というわけで、せっかくなので「柿崎に分別あらば…」の原本、新潟県立図書館が所蔵している北越軍記(宝永8(1711)年)をみてみました。「■」は文字打てなかった箇所。

 

本文

越後佐渡デジタルライブラリー -  新潟県立図書館、新潟県立文書館

柿崎和泉守景家ハ剛強ナル者ニテ。度々ノ手柄有之候。雖然謙信如何被存候乎。斎藤下野守程ニハ不被存候由。謙信モ柿崎和泉守ニ分別アラバ。越後七郡ニ手ニ合者ハ有間敷ト被申■トナリ。向所ハ鐵ヲモ可通ト存ル程ノ者ニ候由摠テ奇妙ナル者ニテ或時善光寺門前ヲ過トテ読経者ニ行逢タルニ柿崎ガ馬彼者ノ長柄ノ傘ニ驚コト(*1)度々ナリ。和泉守被者ガ姦人タルコト(*1)ヲ察テ馬ノ前ニテ誅戮■。説教者ノ傘ノ柄ヲ破廿テ見ニ信玄ヨリ數通ノ謀計ノ書アリ。上杉家中村山美作守隠謀■テ。信玄ニ内通ノコト(*1)露顕スルユヘ。謙信ヨリ村山ヲ被誅柿崎ガ功者ヲ世間ニテ褒タル由。謙信卒去ノ前年ニ。信長ヘ内通仕リ顕テ和泉守男子三人成敗ニ被行候此放討ノ時モ人數多討父子トモニ働キ被討申由只今柿崎源右衛門ハ。和泉ガ弟ノ末ト承及候
北越軍記 巻之7 (画像で23~24枚目)
*1 合略仮名

 


意訳

柿崎和泉守景家は勇猛な武将で、度々戦で手柄をあげていた。しかし謙信公は、斎藤下野守朝信程ではないと思われており、「和泉守に分別があれば、越後国内に適うものはいない」とおっしゃられていた。
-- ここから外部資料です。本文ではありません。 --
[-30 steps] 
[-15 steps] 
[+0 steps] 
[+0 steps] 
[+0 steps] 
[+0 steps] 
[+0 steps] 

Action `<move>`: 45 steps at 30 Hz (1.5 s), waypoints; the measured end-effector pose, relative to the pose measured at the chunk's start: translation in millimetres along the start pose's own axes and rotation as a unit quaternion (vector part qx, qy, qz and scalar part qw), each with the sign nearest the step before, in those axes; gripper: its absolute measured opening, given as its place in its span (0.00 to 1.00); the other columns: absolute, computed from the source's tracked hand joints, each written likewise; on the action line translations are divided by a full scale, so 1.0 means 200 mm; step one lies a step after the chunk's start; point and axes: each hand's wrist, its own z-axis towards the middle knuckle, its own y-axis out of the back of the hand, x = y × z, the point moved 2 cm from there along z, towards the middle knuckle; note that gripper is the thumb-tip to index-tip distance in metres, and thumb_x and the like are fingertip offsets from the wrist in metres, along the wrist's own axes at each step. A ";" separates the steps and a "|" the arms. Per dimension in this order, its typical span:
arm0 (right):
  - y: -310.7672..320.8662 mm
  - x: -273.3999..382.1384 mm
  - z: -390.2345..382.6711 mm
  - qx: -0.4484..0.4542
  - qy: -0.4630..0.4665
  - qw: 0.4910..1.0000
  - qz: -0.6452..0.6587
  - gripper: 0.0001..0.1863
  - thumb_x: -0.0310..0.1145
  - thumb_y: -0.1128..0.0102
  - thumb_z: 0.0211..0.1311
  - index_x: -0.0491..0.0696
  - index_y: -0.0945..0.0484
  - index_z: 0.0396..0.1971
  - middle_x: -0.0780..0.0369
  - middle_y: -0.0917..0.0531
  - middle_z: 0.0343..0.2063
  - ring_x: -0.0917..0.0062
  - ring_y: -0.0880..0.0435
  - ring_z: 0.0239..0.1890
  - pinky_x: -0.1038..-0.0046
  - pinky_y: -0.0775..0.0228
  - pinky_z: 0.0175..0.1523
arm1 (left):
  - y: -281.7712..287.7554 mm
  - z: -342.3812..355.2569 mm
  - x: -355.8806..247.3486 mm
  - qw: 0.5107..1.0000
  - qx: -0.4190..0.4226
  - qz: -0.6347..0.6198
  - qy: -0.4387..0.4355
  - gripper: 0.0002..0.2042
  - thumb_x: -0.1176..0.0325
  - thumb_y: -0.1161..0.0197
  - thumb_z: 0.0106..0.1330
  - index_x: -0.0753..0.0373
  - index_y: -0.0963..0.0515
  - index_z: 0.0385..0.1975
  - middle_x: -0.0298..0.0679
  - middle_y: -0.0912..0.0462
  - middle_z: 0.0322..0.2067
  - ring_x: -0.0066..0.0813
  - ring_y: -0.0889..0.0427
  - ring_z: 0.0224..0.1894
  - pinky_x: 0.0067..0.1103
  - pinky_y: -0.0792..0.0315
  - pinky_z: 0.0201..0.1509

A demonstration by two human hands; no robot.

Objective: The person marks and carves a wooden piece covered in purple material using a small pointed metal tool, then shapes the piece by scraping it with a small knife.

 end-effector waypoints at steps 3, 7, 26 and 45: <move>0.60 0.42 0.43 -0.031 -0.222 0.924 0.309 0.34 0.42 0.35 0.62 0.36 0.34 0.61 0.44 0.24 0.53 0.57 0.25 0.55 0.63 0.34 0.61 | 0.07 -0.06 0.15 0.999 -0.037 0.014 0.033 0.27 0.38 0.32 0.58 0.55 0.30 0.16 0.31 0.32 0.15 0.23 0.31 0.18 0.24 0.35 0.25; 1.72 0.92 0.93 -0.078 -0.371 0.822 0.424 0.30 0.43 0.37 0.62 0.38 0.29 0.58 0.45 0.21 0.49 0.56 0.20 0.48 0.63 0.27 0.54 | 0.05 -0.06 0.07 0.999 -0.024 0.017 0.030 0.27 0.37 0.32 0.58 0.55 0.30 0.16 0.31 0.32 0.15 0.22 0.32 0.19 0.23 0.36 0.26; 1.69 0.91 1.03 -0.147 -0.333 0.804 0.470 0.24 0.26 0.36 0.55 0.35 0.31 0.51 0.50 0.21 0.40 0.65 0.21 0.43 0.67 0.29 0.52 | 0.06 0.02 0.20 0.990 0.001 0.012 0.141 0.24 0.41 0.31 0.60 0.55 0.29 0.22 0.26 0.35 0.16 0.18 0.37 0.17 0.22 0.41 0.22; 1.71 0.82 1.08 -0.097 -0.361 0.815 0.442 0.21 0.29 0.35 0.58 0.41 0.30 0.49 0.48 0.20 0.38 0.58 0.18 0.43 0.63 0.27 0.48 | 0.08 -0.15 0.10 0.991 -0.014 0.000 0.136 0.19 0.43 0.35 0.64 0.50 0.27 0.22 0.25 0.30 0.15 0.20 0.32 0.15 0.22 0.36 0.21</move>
向かうところは鉄砲であっても押し通る程の者であったとのこと。総じて奇妙な人物で、あるとき、善光寺(上越)の門前を過ぎる付近で読経者とすれ違いそうになったとき、柿崎の馬が読経者の長柄の傘に驚くことがたびたびあった。柿崎は読経者が間者であることを察し、その場で誅戮した。読経者のから傘の柄を破壊してみると、数通の信玄からの密書が出てきた。密書は上杉家中村山美作守の陰謀であり、村山が信玄に内通していることが露見したため、謙信より村山を誅すことができたのは柿崎のおかげだと褒めたということである。謙信が亡くなる前年に、織田信長に内通していることが発覚して、柿崎家の男子三人が成敗された。このときも息子晴家共々多数の敵を討ち、働いたという。現在の柿崎源右衛門は、景家の弟の子孫と聞き及んでいる。

 

村山美作守って誰よ、本庄?と思いましたが、誰なのでしょう…。

なにはともあれ、私個人としても「分別あらば…」の部分は、これをみると「もうちょっと思慮深かったらなぁ…」くらいのニュアンスで、「あいつはまったく分別無いんです」っていう意味で言っているのではないんじゃないかなぁと感じました。景家公は、熱くなると周りが見えなくなる(例:川中島)ところがあるので、そういうことをいっているのじゃないかなぁと。

天室光育を招き、楞厳寺を建立した景家公は、そんなご自分の気性を戒めたいとお思いになっていたのではないかなぁ…(できなかったけど)、と、新緑の楞厳寺を散策しながら思ったGWでした。